**Directions for this task:** Repeat the data that follows in full. Do not include the pictures.
── Data for review
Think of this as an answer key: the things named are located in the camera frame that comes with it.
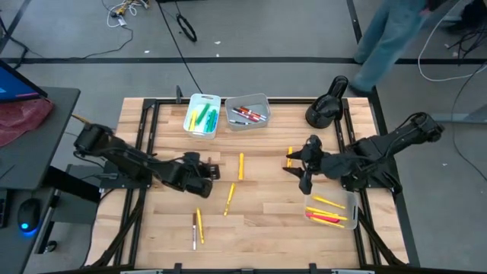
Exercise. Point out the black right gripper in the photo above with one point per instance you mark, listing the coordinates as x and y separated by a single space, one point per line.
317 160

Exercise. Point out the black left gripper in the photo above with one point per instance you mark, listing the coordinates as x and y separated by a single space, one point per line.
190 173

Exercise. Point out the yellow highlighter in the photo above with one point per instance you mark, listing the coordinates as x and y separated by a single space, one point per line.
193 120
240 166
290 152

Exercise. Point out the blue highlighter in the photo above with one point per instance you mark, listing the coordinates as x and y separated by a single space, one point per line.
215 122

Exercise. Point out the green highlighter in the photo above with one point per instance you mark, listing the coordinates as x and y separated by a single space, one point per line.
202 113
210 122

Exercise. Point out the thin red pen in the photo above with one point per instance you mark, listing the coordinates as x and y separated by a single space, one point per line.
323 218

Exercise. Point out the red white marker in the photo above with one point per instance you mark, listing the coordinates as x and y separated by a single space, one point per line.
247 115

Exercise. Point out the orange white marker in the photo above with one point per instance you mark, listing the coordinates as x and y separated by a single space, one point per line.
254 112

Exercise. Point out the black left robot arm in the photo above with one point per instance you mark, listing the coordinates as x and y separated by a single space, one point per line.
129 158

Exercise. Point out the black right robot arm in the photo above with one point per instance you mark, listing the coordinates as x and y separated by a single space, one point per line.
395 139

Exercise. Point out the clear plastic bin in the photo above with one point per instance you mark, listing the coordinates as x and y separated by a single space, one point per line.
342 196

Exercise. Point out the white plastic bin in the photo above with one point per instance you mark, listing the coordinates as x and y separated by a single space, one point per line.
207 99

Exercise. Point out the black support beam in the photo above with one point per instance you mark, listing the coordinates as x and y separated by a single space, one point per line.
76 188

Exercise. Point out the person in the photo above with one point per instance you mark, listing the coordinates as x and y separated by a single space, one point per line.
384 38

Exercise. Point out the grey table foot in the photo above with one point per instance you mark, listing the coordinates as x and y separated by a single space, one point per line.
456 117
456 22

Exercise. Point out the grey desk leg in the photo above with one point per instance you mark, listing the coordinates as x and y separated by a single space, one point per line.
47 224

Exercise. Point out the black computer mouse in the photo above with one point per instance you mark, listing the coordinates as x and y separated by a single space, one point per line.
28 213

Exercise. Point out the dark grey desk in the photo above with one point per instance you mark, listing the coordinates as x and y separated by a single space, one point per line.
23 171

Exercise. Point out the red cloth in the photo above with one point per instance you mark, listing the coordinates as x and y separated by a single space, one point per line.
23 118

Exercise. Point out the dark keyboard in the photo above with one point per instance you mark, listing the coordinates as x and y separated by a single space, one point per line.
3 209

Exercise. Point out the blue screen monitor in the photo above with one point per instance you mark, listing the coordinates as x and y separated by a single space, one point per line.
15 85

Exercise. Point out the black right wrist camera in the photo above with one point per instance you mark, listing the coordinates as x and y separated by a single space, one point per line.
305 184

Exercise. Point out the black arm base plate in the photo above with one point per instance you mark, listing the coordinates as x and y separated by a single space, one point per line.
114 184
341 185

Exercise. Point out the black frame bracket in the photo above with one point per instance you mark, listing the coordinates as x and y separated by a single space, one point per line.
313 268
177 268

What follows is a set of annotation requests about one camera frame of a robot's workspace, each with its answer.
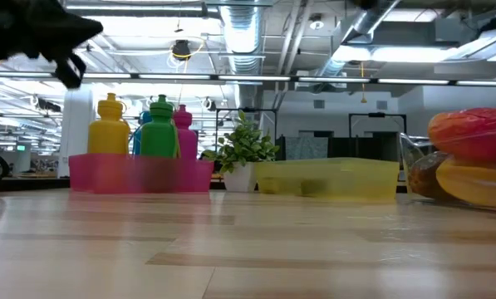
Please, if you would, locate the yellow plastic bottle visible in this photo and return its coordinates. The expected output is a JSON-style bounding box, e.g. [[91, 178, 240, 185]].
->
[[87, 92, 131, 155]]

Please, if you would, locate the green plant in white pot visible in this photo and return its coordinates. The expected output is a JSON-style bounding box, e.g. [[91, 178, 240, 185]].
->
[[201, 110, 281, 193]]

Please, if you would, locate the blue plastic bottle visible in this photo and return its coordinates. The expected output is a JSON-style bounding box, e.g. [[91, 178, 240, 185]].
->
[[131, 110, 153, 157]]

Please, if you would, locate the ribbed silver ventilation duct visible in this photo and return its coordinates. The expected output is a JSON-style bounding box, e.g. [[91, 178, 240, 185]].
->
[[219, 0, 266, 76]]

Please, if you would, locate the clear plastic bin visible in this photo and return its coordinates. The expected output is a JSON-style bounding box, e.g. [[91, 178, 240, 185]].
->
[[399, 131, 496, 215]]

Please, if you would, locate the smooth silver ventilation duct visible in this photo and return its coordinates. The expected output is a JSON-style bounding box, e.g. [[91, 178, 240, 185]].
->
[[313, 0, 402, 80]]

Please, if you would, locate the black ceiling device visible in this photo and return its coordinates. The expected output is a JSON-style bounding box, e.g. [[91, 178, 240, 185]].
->
[[171, 39, 193, 62]]

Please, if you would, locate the long ceiling light strip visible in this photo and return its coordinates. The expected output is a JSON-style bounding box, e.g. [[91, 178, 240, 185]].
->
[[0, 70, 496, 87]]

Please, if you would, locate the dark red fruit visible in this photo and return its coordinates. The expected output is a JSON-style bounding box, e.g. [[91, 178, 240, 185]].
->
[[408, 151, 454, 200]]

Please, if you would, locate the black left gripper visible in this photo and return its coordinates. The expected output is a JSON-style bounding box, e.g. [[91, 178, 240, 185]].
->
[[0, 0, 105, 90]]

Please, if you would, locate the yellow translucent plastic bin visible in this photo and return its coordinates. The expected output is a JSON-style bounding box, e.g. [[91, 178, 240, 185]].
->
[[254, 157, 400, 203]]

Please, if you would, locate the pink plastic bottle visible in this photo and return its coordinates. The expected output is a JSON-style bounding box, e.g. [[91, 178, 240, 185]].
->
[[172, 104, 199, 161]]

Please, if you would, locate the green plastic bottle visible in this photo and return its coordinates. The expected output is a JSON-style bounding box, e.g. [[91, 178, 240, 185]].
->
[[140, 94, 180, 159]]

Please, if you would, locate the red yellow mango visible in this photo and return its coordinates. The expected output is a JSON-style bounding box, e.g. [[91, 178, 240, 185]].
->
[[428, 107, 496, 162]]

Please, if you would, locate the orange mango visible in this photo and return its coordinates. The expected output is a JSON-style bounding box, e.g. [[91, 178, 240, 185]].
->
[[435, 155, 496, 210]]

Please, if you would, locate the pink plastic bin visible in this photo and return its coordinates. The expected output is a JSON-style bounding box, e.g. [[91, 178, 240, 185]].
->
[[67, 153, 214, 195]]
────
**Result for this exercise:**
Think of this as an answer key: the things named are located in the camera frame that comes with it.
Exercise. Point out the black right gripper in the photo above with one point per instance you mark, listing the coordinates as x and y separated by a single space, one point per line.
317 160

Exercise. Point out the black left gripper in the photo above with one point per instance you mark, listing the coordinates as x and y separated by a single space, one point per line.
190 173

Exercise. Point out the yellow highlighter in the photo above with one point per instance you mark, listing the coordinates as x and y separated by a single space, one point per line.
193 120
240 166
290 152

Exercise. Point out the blue highlighter in the photo above with one point per instance you mark, listing the coordinates as x and y separated by a single space, one point per line.
215 122

Exercise. Point out the green highlighter in the photo above with one point per instance you mark, listing the coordinates as x and y separated by a single space, one point per line.
202 113
210 122

Exercise. Point out the thin red pen in the photo above with one point per instance you mark, listing the coordinates as x and y separated by a single space, one point per line.
323 218

Exercise. Point out the red white marker in the photo above with one point per instance you mark, listing the coordinates as x and y separated by a single space, one point per line.
247 115

Exercise. Point out the orange white marker in the photo above with one point per instance you mark, listing the coordinates as x and y separated by a single space, one point per line.
254 112

Exercise. Point out the black left robot arm in the photo above with one point per instance you mark, listing the coordinates as x and y separated by a single space, one point per line.
129 158

Exercise. Point out the black right robot arm in the photo above with one point per instance you mark, listing the coordinates as x and y separated by a single space, one point per line.
395 139

Exercise. Point out the clear plastic bin in the photo above with one point per instance you mark, listing the coordinates as x and y separated by a single space, one point per line.
342 196

Exercise. Point out the white plastic bin in the photo above with one point per instance you mark, listing the coordinates as x and y separated by a single space, one point per line.
207 99

Exercise. Point out the black support beam in the photo above with one point per instance you mark, listing the coordinates as x and y separated by a single space, one point per line.
76 188

Exercise. Point out the person in the photo above with one point per instance you mark, listing the coordinates as x and y separated by a single space, one point per line.
384 38

Exercise. Point out the grey table foot in the photo above with one point per instance you mark, listing the coordinates as x and y separated by a single space, one point per line.
456 117
456 22

Exercise. Point out the grey desk leg in the photo above with one point per instance you mark, listing the coordinates as x and y separated by a single space, one point per line.
47 224

Exercise. Point out the black computer mouse in the photo above with one point per instance you mark, listing the coordinates as x and y separated by a single space, one point per line.
28 213

Exercise. Point out the dark grey desk in the photo above with one point per instance you mark, listing the coordinates as x and y separated by a single space, one point per line.
23 171

Exercise. Point out the red cloth in the photo above with one point per instance you mark, listing the coordinates as x and y separated by a single space, one point per line.
23 118

Exercise. Point out the dark keyboard in the photo above with one point per instance you mark, listing the coordinates as x and y separated by a single space, one point per line.
3 209

Exercise. Point out the blue screen monitor in the photo above with one point per instance you mark, listing the coordinates as x and y separated by a single space, one point per line.
15 85

Exercise. Point out the black right wrist camera in the photo above with one point per instance you mark, listing the coordinates as x and y separated by a single space, one point per line.
305 184

Exercise. Point out the black arm base plate in the photo above with one point per instance you mark, listing the coordinates as x and y separated by a single space, one point per line.
114 184
341 185

Exercise. Point out the black frame bracket in the photo above with one point per instance you mark, listing the coordinates as x and y separated by a single space, one point per line.
313 268
177 268

What follows is a set of annotation requests about one camera frame of a robot's workspace, each with its answer.
Please, if you would, locate the yellow plastic bottle visible in this photo and return its coordinates. The expected output is a JSON-style bounding box, e.g. [[91, 178, 240, 185]].
->
[[87, 92, 131, 155]]

Please, if you would, locate the green plant in white pot visible in this photo and return its coordinates. The expected output is a JSON-style bounding box, e.g. [[91, 178, 240, 185]].
->
[[201, 110, 281, 193]]

Please, if you would, locate the blue plastic bottle visible in this photo and return its coordinates. The expected output is a JSON-style bounding box, e.g. [[91, 178, 240, 185]].
->
[[131, 110, 153, 157]]

Please, if you would, locate the ribbed silver ventilation duct visible in this photo and return its coordinates. The expected output is a JSON-style bounding box, e.g. [[91, 178, 240, 185]].
->
[[219, 0, 266, 76]]

Please, if you would, locate the clear plastic bin visible in this photo and return its coordinates. The expected output is a JSON-style bounding box, e.g. [[91, 178, 240, 185]].
->
[[399, 131, 496, 215]]

Please, if you would, locate the smooth silver ventilation duct visible in this photo and return its coordinates. The expected output is a JSON-style bounding box, e.g. [[91, 178, 240, 185]].
->
[[313, 0, 402, 80]]

Please, if you would, locate the black ceiling device visible in this photo and return its coordinates. The expected output is a JSON-style bounding box, e.g. [[91, 178, 240, 185]].
->
[[171, 39, 193, 62]]

Please, if you would, locate the long ceiling light strip visible in this photo and return its coordinates. The expected output is a JSON-style bounding box, e.g. [[91, 178, 240, 185]].
->
[[0, 70, 496, 87]]

Please, if you would, locate the dark red fruit visible in this photo and return its coordinates. The expected output is a JSON-style bounding box, e.g. [[91, 178, 240, 185]].
->
[[408, 151, 454, 200]]

Please, if you would, locate the black left gripper visible in this photo and return its coordinates. The expected output is a JSON-style bounding box, e.g. [[91, 178, 240, 185]].
->
[[0, 0, 105, 90]]

Please, if you would, locate the yellow translucent plastic bin visible in this photo and return its coordinates. The expected output is a JSON-style bounding box, e.g. [[91, 178, 240, 185]].
->
[[254, 157, 400, 203]]

Please, if you would, locate the pink plastic bottle visible in this photo and return its coordinates. The expected output is a JSON-style bounding box, e.g. [[91, 178, 240, 185]].
->
[[172, 104, 199, 161]]

Please, if you would, locate the green plastic bottle visible in this photo and return its coordinates. The expected output is a JSON-style bounding box, e.g. [[91, 178, 240, 185]].
->
[[140, 94, 180, 159]]

Please, if you would, locate the red yellow mango visible in this photo and return its coordinates. The expected output is a JSON-style bounding box, e.g. [[91, 178, 240, 185]].
->
[[428, 107, 496, 162]]

Please, if you would, locate the orange mango visible in this photo and return its coordinates. The expected output is a JSON-style bounding box, e.g. [[91, 178, 240, 185]].
->
[[435, 155, 496, 210]]

Please, if you would, locate the pink plastic bin visible in this photo and return its coordinates. The expected output is a JSON-style bounding box, e.g. [[91, 178, 240, 185]].
->
[[67, 153, 214, 195]]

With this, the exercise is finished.